2010年06月17日 | 短編小説「義腕の男」
 中には、中古の腕時計が入っており、カードが添えてある。
≪親愛なるMr.R殿 度重なるご無礼 誠に失礼仕った。貴殿がご所望の品、お送りいたす。ご笑納くだされば幸いなり≫
 Mr.Rは、一瞬意味が判らず、目が泳いだ。が、次の瞬間、傷だらけの腕時計をつかむと、部屋を飛び出して行った。

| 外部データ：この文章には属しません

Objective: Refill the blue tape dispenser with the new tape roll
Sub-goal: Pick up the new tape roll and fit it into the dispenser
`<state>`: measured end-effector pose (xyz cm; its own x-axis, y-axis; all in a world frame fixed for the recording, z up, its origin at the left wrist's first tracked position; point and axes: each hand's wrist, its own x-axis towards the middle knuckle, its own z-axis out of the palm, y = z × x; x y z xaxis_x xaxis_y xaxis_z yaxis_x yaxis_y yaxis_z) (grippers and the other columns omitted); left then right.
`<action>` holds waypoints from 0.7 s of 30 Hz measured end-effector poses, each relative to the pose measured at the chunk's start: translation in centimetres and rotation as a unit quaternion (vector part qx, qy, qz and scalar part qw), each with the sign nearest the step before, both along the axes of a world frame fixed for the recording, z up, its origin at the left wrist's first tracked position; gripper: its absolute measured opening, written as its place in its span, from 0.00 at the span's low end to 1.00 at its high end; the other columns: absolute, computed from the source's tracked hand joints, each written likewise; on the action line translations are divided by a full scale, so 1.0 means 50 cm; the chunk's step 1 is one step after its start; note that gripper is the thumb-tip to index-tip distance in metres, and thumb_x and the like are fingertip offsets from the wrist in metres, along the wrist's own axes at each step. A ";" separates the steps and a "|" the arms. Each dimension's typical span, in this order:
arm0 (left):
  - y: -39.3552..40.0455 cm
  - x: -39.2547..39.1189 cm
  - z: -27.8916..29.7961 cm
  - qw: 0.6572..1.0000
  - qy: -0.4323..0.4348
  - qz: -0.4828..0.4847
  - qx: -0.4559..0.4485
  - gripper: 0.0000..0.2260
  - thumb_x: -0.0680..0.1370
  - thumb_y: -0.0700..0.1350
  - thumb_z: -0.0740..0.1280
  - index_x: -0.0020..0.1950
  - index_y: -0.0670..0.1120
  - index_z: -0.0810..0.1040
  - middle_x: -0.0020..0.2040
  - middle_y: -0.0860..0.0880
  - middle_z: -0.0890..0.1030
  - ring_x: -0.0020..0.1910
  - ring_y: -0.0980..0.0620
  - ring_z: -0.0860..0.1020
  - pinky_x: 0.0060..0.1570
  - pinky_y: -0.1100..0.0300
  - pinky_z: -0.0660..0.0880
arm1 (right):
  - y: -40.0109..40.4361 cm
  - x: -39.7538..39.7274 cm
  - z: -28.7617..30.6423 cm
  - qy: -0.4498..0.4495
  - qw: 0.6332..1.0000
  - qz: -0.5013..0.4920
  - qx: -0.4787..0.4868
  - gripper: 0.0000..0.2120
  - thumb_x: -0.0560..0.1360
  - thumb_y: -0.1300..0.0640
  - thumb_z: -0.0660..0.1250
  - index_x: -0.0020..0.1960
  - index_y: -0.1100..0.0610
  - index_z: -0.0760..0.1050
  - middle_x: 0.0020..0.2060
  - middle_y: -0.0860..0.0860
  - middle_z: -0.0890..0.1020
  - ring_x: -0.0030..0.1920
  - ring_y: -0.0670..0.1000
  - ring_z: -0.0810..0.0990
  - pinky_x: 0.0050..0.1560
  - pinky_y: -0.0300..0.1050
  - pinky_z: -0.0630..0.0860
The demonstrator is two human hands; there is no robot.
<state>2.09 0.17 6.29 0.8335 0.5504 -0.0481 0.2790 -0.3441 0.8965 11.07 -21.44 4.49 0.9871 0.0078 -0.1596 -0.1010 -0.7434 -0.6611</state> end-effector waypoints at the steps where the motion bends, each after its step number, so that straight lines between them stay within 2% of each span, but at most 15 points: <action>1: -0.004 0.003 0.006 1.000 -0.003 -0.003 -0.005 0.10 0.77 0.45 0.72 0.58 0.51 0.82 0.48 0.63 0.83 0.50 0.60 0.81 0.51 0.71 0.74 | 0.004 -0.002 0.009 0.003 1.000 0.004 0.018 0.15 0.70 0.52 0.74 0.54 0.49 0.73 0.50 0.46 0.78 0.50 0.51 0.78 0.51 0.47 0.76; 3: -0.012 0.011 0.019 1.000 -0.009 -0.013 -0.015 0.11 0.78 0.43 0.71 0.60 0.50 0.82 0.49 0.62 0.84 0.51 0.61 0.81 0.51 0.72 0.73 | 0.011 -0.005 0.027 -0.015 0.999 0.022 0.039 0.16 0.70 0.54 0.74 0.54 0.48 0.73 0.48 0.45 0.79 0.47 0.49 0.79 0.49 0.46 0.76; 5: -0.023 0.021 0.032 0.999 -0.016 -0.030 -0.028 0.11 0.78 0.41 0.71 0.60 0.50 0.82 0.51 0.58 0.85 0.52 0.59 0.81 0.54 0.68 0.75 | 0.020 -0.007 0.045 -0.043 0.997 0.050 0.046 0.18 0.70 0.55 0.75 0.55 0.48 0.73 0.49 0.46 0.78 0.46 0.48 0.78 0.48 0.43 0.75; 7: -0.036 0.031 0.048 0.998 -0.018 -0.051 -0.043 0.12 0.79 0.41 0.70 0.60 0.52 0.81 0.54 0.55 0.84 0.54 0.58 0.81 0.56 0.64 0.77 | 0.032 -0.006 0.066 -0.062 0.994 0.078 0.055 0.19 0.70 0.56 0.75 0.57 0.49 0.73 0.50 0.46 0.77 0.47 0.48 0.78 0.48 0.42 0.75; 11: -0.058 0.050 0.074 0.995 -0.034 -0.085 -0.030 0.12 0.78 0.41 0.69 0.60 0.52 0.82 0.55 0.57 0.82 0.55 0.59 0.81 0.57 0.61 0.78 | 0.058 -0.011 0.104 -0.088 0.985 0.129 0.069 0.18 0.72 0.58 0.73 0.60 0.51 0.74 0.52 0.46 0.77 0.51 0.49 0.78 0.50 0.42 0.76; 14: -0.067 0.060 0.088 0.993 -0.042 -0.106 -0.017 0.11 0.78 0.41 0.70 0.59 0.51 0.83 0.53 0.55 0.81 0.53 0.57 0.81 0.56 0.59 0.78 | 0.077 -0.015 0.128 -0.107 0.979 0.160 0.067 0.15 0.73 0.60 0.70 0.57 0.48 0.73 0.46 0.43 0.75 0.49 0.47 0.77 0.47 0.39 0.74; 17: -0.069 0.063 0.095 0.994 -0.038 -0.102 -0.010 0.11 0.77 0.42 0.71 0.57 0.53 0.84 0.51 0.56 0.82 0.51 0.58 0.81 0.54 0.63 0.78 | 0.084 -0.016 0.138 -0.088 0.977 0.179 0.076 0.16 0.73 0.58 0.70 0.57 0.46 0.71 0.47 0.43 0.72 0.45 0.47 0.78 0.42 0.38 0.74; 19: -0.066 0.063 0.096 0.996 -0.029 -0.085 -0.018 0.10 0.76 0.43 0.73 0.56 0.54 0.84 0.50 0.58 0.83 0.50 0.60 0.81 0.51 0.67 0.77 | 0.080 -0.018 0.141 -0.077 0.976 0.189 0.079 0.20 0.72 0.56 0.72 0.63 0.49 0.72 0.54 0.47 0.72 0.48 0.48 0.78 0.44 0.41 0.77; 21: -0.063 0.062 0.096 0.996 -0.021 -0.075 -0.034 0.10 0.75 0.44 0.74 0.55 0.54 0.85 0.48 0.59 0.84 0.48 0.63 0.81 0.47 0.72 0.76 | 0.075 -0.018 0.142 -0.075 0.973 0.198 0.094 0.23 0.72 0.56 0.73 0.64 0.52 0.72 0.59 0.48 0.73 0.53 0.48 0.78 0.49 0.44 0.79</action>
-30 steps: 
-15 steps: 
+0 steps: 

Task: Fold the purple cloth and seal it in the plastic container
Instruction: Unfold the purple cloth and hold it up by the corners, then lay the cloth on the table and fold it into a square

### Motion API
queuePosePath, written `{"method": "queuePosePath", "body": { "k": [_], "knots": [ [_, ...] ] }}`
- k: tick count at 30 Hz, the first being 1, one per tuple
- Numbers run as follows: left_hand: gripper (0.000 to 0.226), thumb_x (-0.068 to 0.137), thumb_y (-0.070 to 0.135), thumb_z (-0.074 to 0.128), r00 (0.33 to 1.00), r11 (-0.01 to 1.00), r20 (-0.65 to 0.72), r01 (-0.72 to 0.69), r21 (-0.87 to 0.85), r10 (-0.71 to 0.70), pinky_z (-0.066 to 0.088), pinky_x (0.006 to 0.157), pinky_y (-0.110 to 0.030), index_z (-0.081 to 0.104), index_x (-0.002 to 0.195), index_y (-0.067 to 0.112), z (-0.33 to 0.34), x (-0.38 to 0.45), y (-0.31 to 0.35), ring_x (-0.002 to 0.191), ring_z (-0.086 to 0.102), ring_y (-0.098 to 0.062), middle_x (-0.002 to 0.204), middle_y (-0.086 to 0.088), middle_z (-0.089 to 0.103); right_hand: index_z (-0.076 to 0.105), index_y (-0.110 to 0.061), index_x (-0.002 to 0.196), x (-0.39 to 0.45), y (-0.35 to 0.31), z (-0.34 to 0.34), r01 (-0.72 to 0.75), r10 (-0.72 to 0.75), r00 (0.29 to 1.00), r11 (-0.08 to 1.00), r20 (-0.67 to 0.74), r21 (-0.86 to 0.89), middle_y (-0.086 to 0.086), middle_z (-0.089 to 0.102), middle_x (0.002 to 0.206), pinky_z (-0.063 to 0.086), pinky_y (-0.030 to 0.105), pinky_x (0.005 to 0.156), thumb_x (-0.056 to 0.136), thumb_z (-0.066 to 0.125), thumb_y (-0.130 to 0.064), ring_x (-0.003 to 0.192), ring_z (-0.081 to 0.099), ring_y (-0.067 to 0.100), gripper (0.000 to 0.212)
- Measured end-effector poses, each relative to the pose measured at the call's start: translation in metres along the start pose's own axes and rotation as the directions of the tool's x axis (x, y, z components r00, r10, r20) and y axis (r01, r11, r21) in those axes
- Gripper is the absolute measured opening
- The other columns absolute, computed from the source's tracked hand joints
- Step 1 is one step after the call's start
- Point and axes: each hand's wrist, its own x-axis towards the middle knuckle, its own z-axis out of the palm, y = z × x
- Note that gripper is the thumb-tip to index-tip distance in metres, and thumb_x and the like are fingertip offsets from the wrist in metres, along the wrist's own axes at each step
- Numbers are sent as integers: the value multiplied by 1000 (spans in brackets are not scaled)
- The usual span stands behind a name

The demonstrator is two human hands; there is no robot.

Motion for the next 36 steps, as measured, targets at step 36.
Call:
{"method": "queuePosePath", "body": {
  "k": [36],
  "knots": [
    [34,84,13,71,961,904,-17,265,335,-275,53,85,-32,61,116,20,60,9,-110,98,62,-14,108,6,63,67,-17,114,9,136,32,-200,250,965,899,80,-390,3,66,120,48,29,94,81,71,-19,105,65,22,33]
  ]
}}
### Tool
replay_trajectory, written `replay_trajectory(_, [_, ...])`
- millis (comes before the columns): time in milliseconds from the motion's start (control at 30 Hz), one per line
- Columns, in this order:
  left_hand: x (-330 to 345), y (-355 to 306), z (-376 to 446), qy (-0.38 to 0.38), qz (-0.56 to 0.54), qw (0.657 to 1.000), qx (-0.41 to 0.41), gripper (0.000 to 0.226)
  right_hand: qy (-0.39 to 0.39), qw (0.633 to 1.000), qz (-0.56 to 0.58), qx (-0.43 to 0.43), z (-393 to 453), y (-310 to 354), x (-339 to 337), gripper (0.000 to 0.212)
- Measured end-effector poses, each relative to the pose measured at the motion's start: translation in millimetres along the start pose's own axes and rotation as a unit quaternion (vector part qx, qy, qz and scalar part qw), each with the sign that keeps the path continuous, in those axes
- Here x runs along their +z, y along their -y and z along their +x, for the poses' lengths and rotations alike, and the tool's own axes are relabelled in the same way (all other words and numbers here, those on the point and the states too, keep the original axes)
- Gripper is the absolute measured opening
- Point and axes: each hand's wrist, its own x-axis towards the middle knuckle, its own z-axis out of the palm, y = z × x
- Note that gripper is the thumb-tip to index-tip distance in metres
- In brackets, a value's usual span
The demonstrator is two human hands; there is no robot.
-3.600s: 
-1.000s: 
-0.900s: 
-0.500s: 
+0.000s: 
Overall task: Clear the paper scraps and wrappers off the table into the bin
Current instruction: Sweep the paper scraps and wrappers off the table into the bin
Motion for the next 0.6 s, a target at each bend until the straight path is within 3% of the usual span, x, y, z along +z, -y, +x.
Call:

 ヤマト准将は、執務室の自分の椅子に身を沈め葉巻を咥えていた。バナナ産の高級な葉巻は、芳醇な香りを部屋中に漂わせ、いる者すべてにリラックスした気分を与えるはずだった。
 しかし、ジャガイモのようにごつごつした准将の顔には緩んだ雰囲気は無く、深い考慮の印である縦ジワが眉間に寄っていた。
 その時、巨大なマホガニー製のデスク上にあるモニターの一番右端のアイコンが点滅した。
「・・ン」
 准将は巨体を折り曲げて、机の下にある銀色のアタッシェケースを取り出し、机の上に置き蓋を開けた。中はふたの裏側がモニターとなっているノート型のパソコンのような機器が入っていた。
 准将がキーボードを操作すると、モニターに男の顔が映し出された。顔中ガーゼやら包帯やらで飾られたMr.Rだった。

義腕の男(44)

2010年06月06日 | 短編小説「義腕の男」
 上の階に登る階段は、この廊下の先だ。追っ手の足止めのため、すぐそばにある部屋の鉄の扉に右手を手刀型にして突っ込み、パワーショベル並みの右腕でドアを壁から引き剥がし、そのまま廊下の床に差し込んだ。廊下を全面的に通行止めにするわけではないが、ある程度足止めにはなるだろう。そのまま俺は階段目指して駆け抜けていった。

 翌日、Mr.Rは自分の部屋で包帯だらけの顔を手鏡に写して見ていた。最初に殴られた3箇所に加え、昨日コンクリートの塊をぶつけられた額の傷のせいで顔全体が赤くむくんでいた。
「ちくしょう、あの野郎・・」
 命に支障は無い傷だったが、任務の最中に気絶し作戦をまっとう出来なかったうえ、ケンジを逃がしてしまうなど、失態が続いた精神的なダメージのほうが大きかった。傷がうずくにつれ、ふつふつと怒りが沸いてきていたが、どうすることもできなかった。
 Mr.Rが新しく巻かれた頭部の包帯を触っていると、部屋のメールボックスに荷物が届いた。Mr.Rはむくんだ顔に注意しながらボックスから届いた荷物を取り出した。10センチ四方の小さな小箱だった。
 差出人の名前は書いていない。
『なんだ?』
 Mr.Rは、小包の包装を破り、ふたを開けてみた。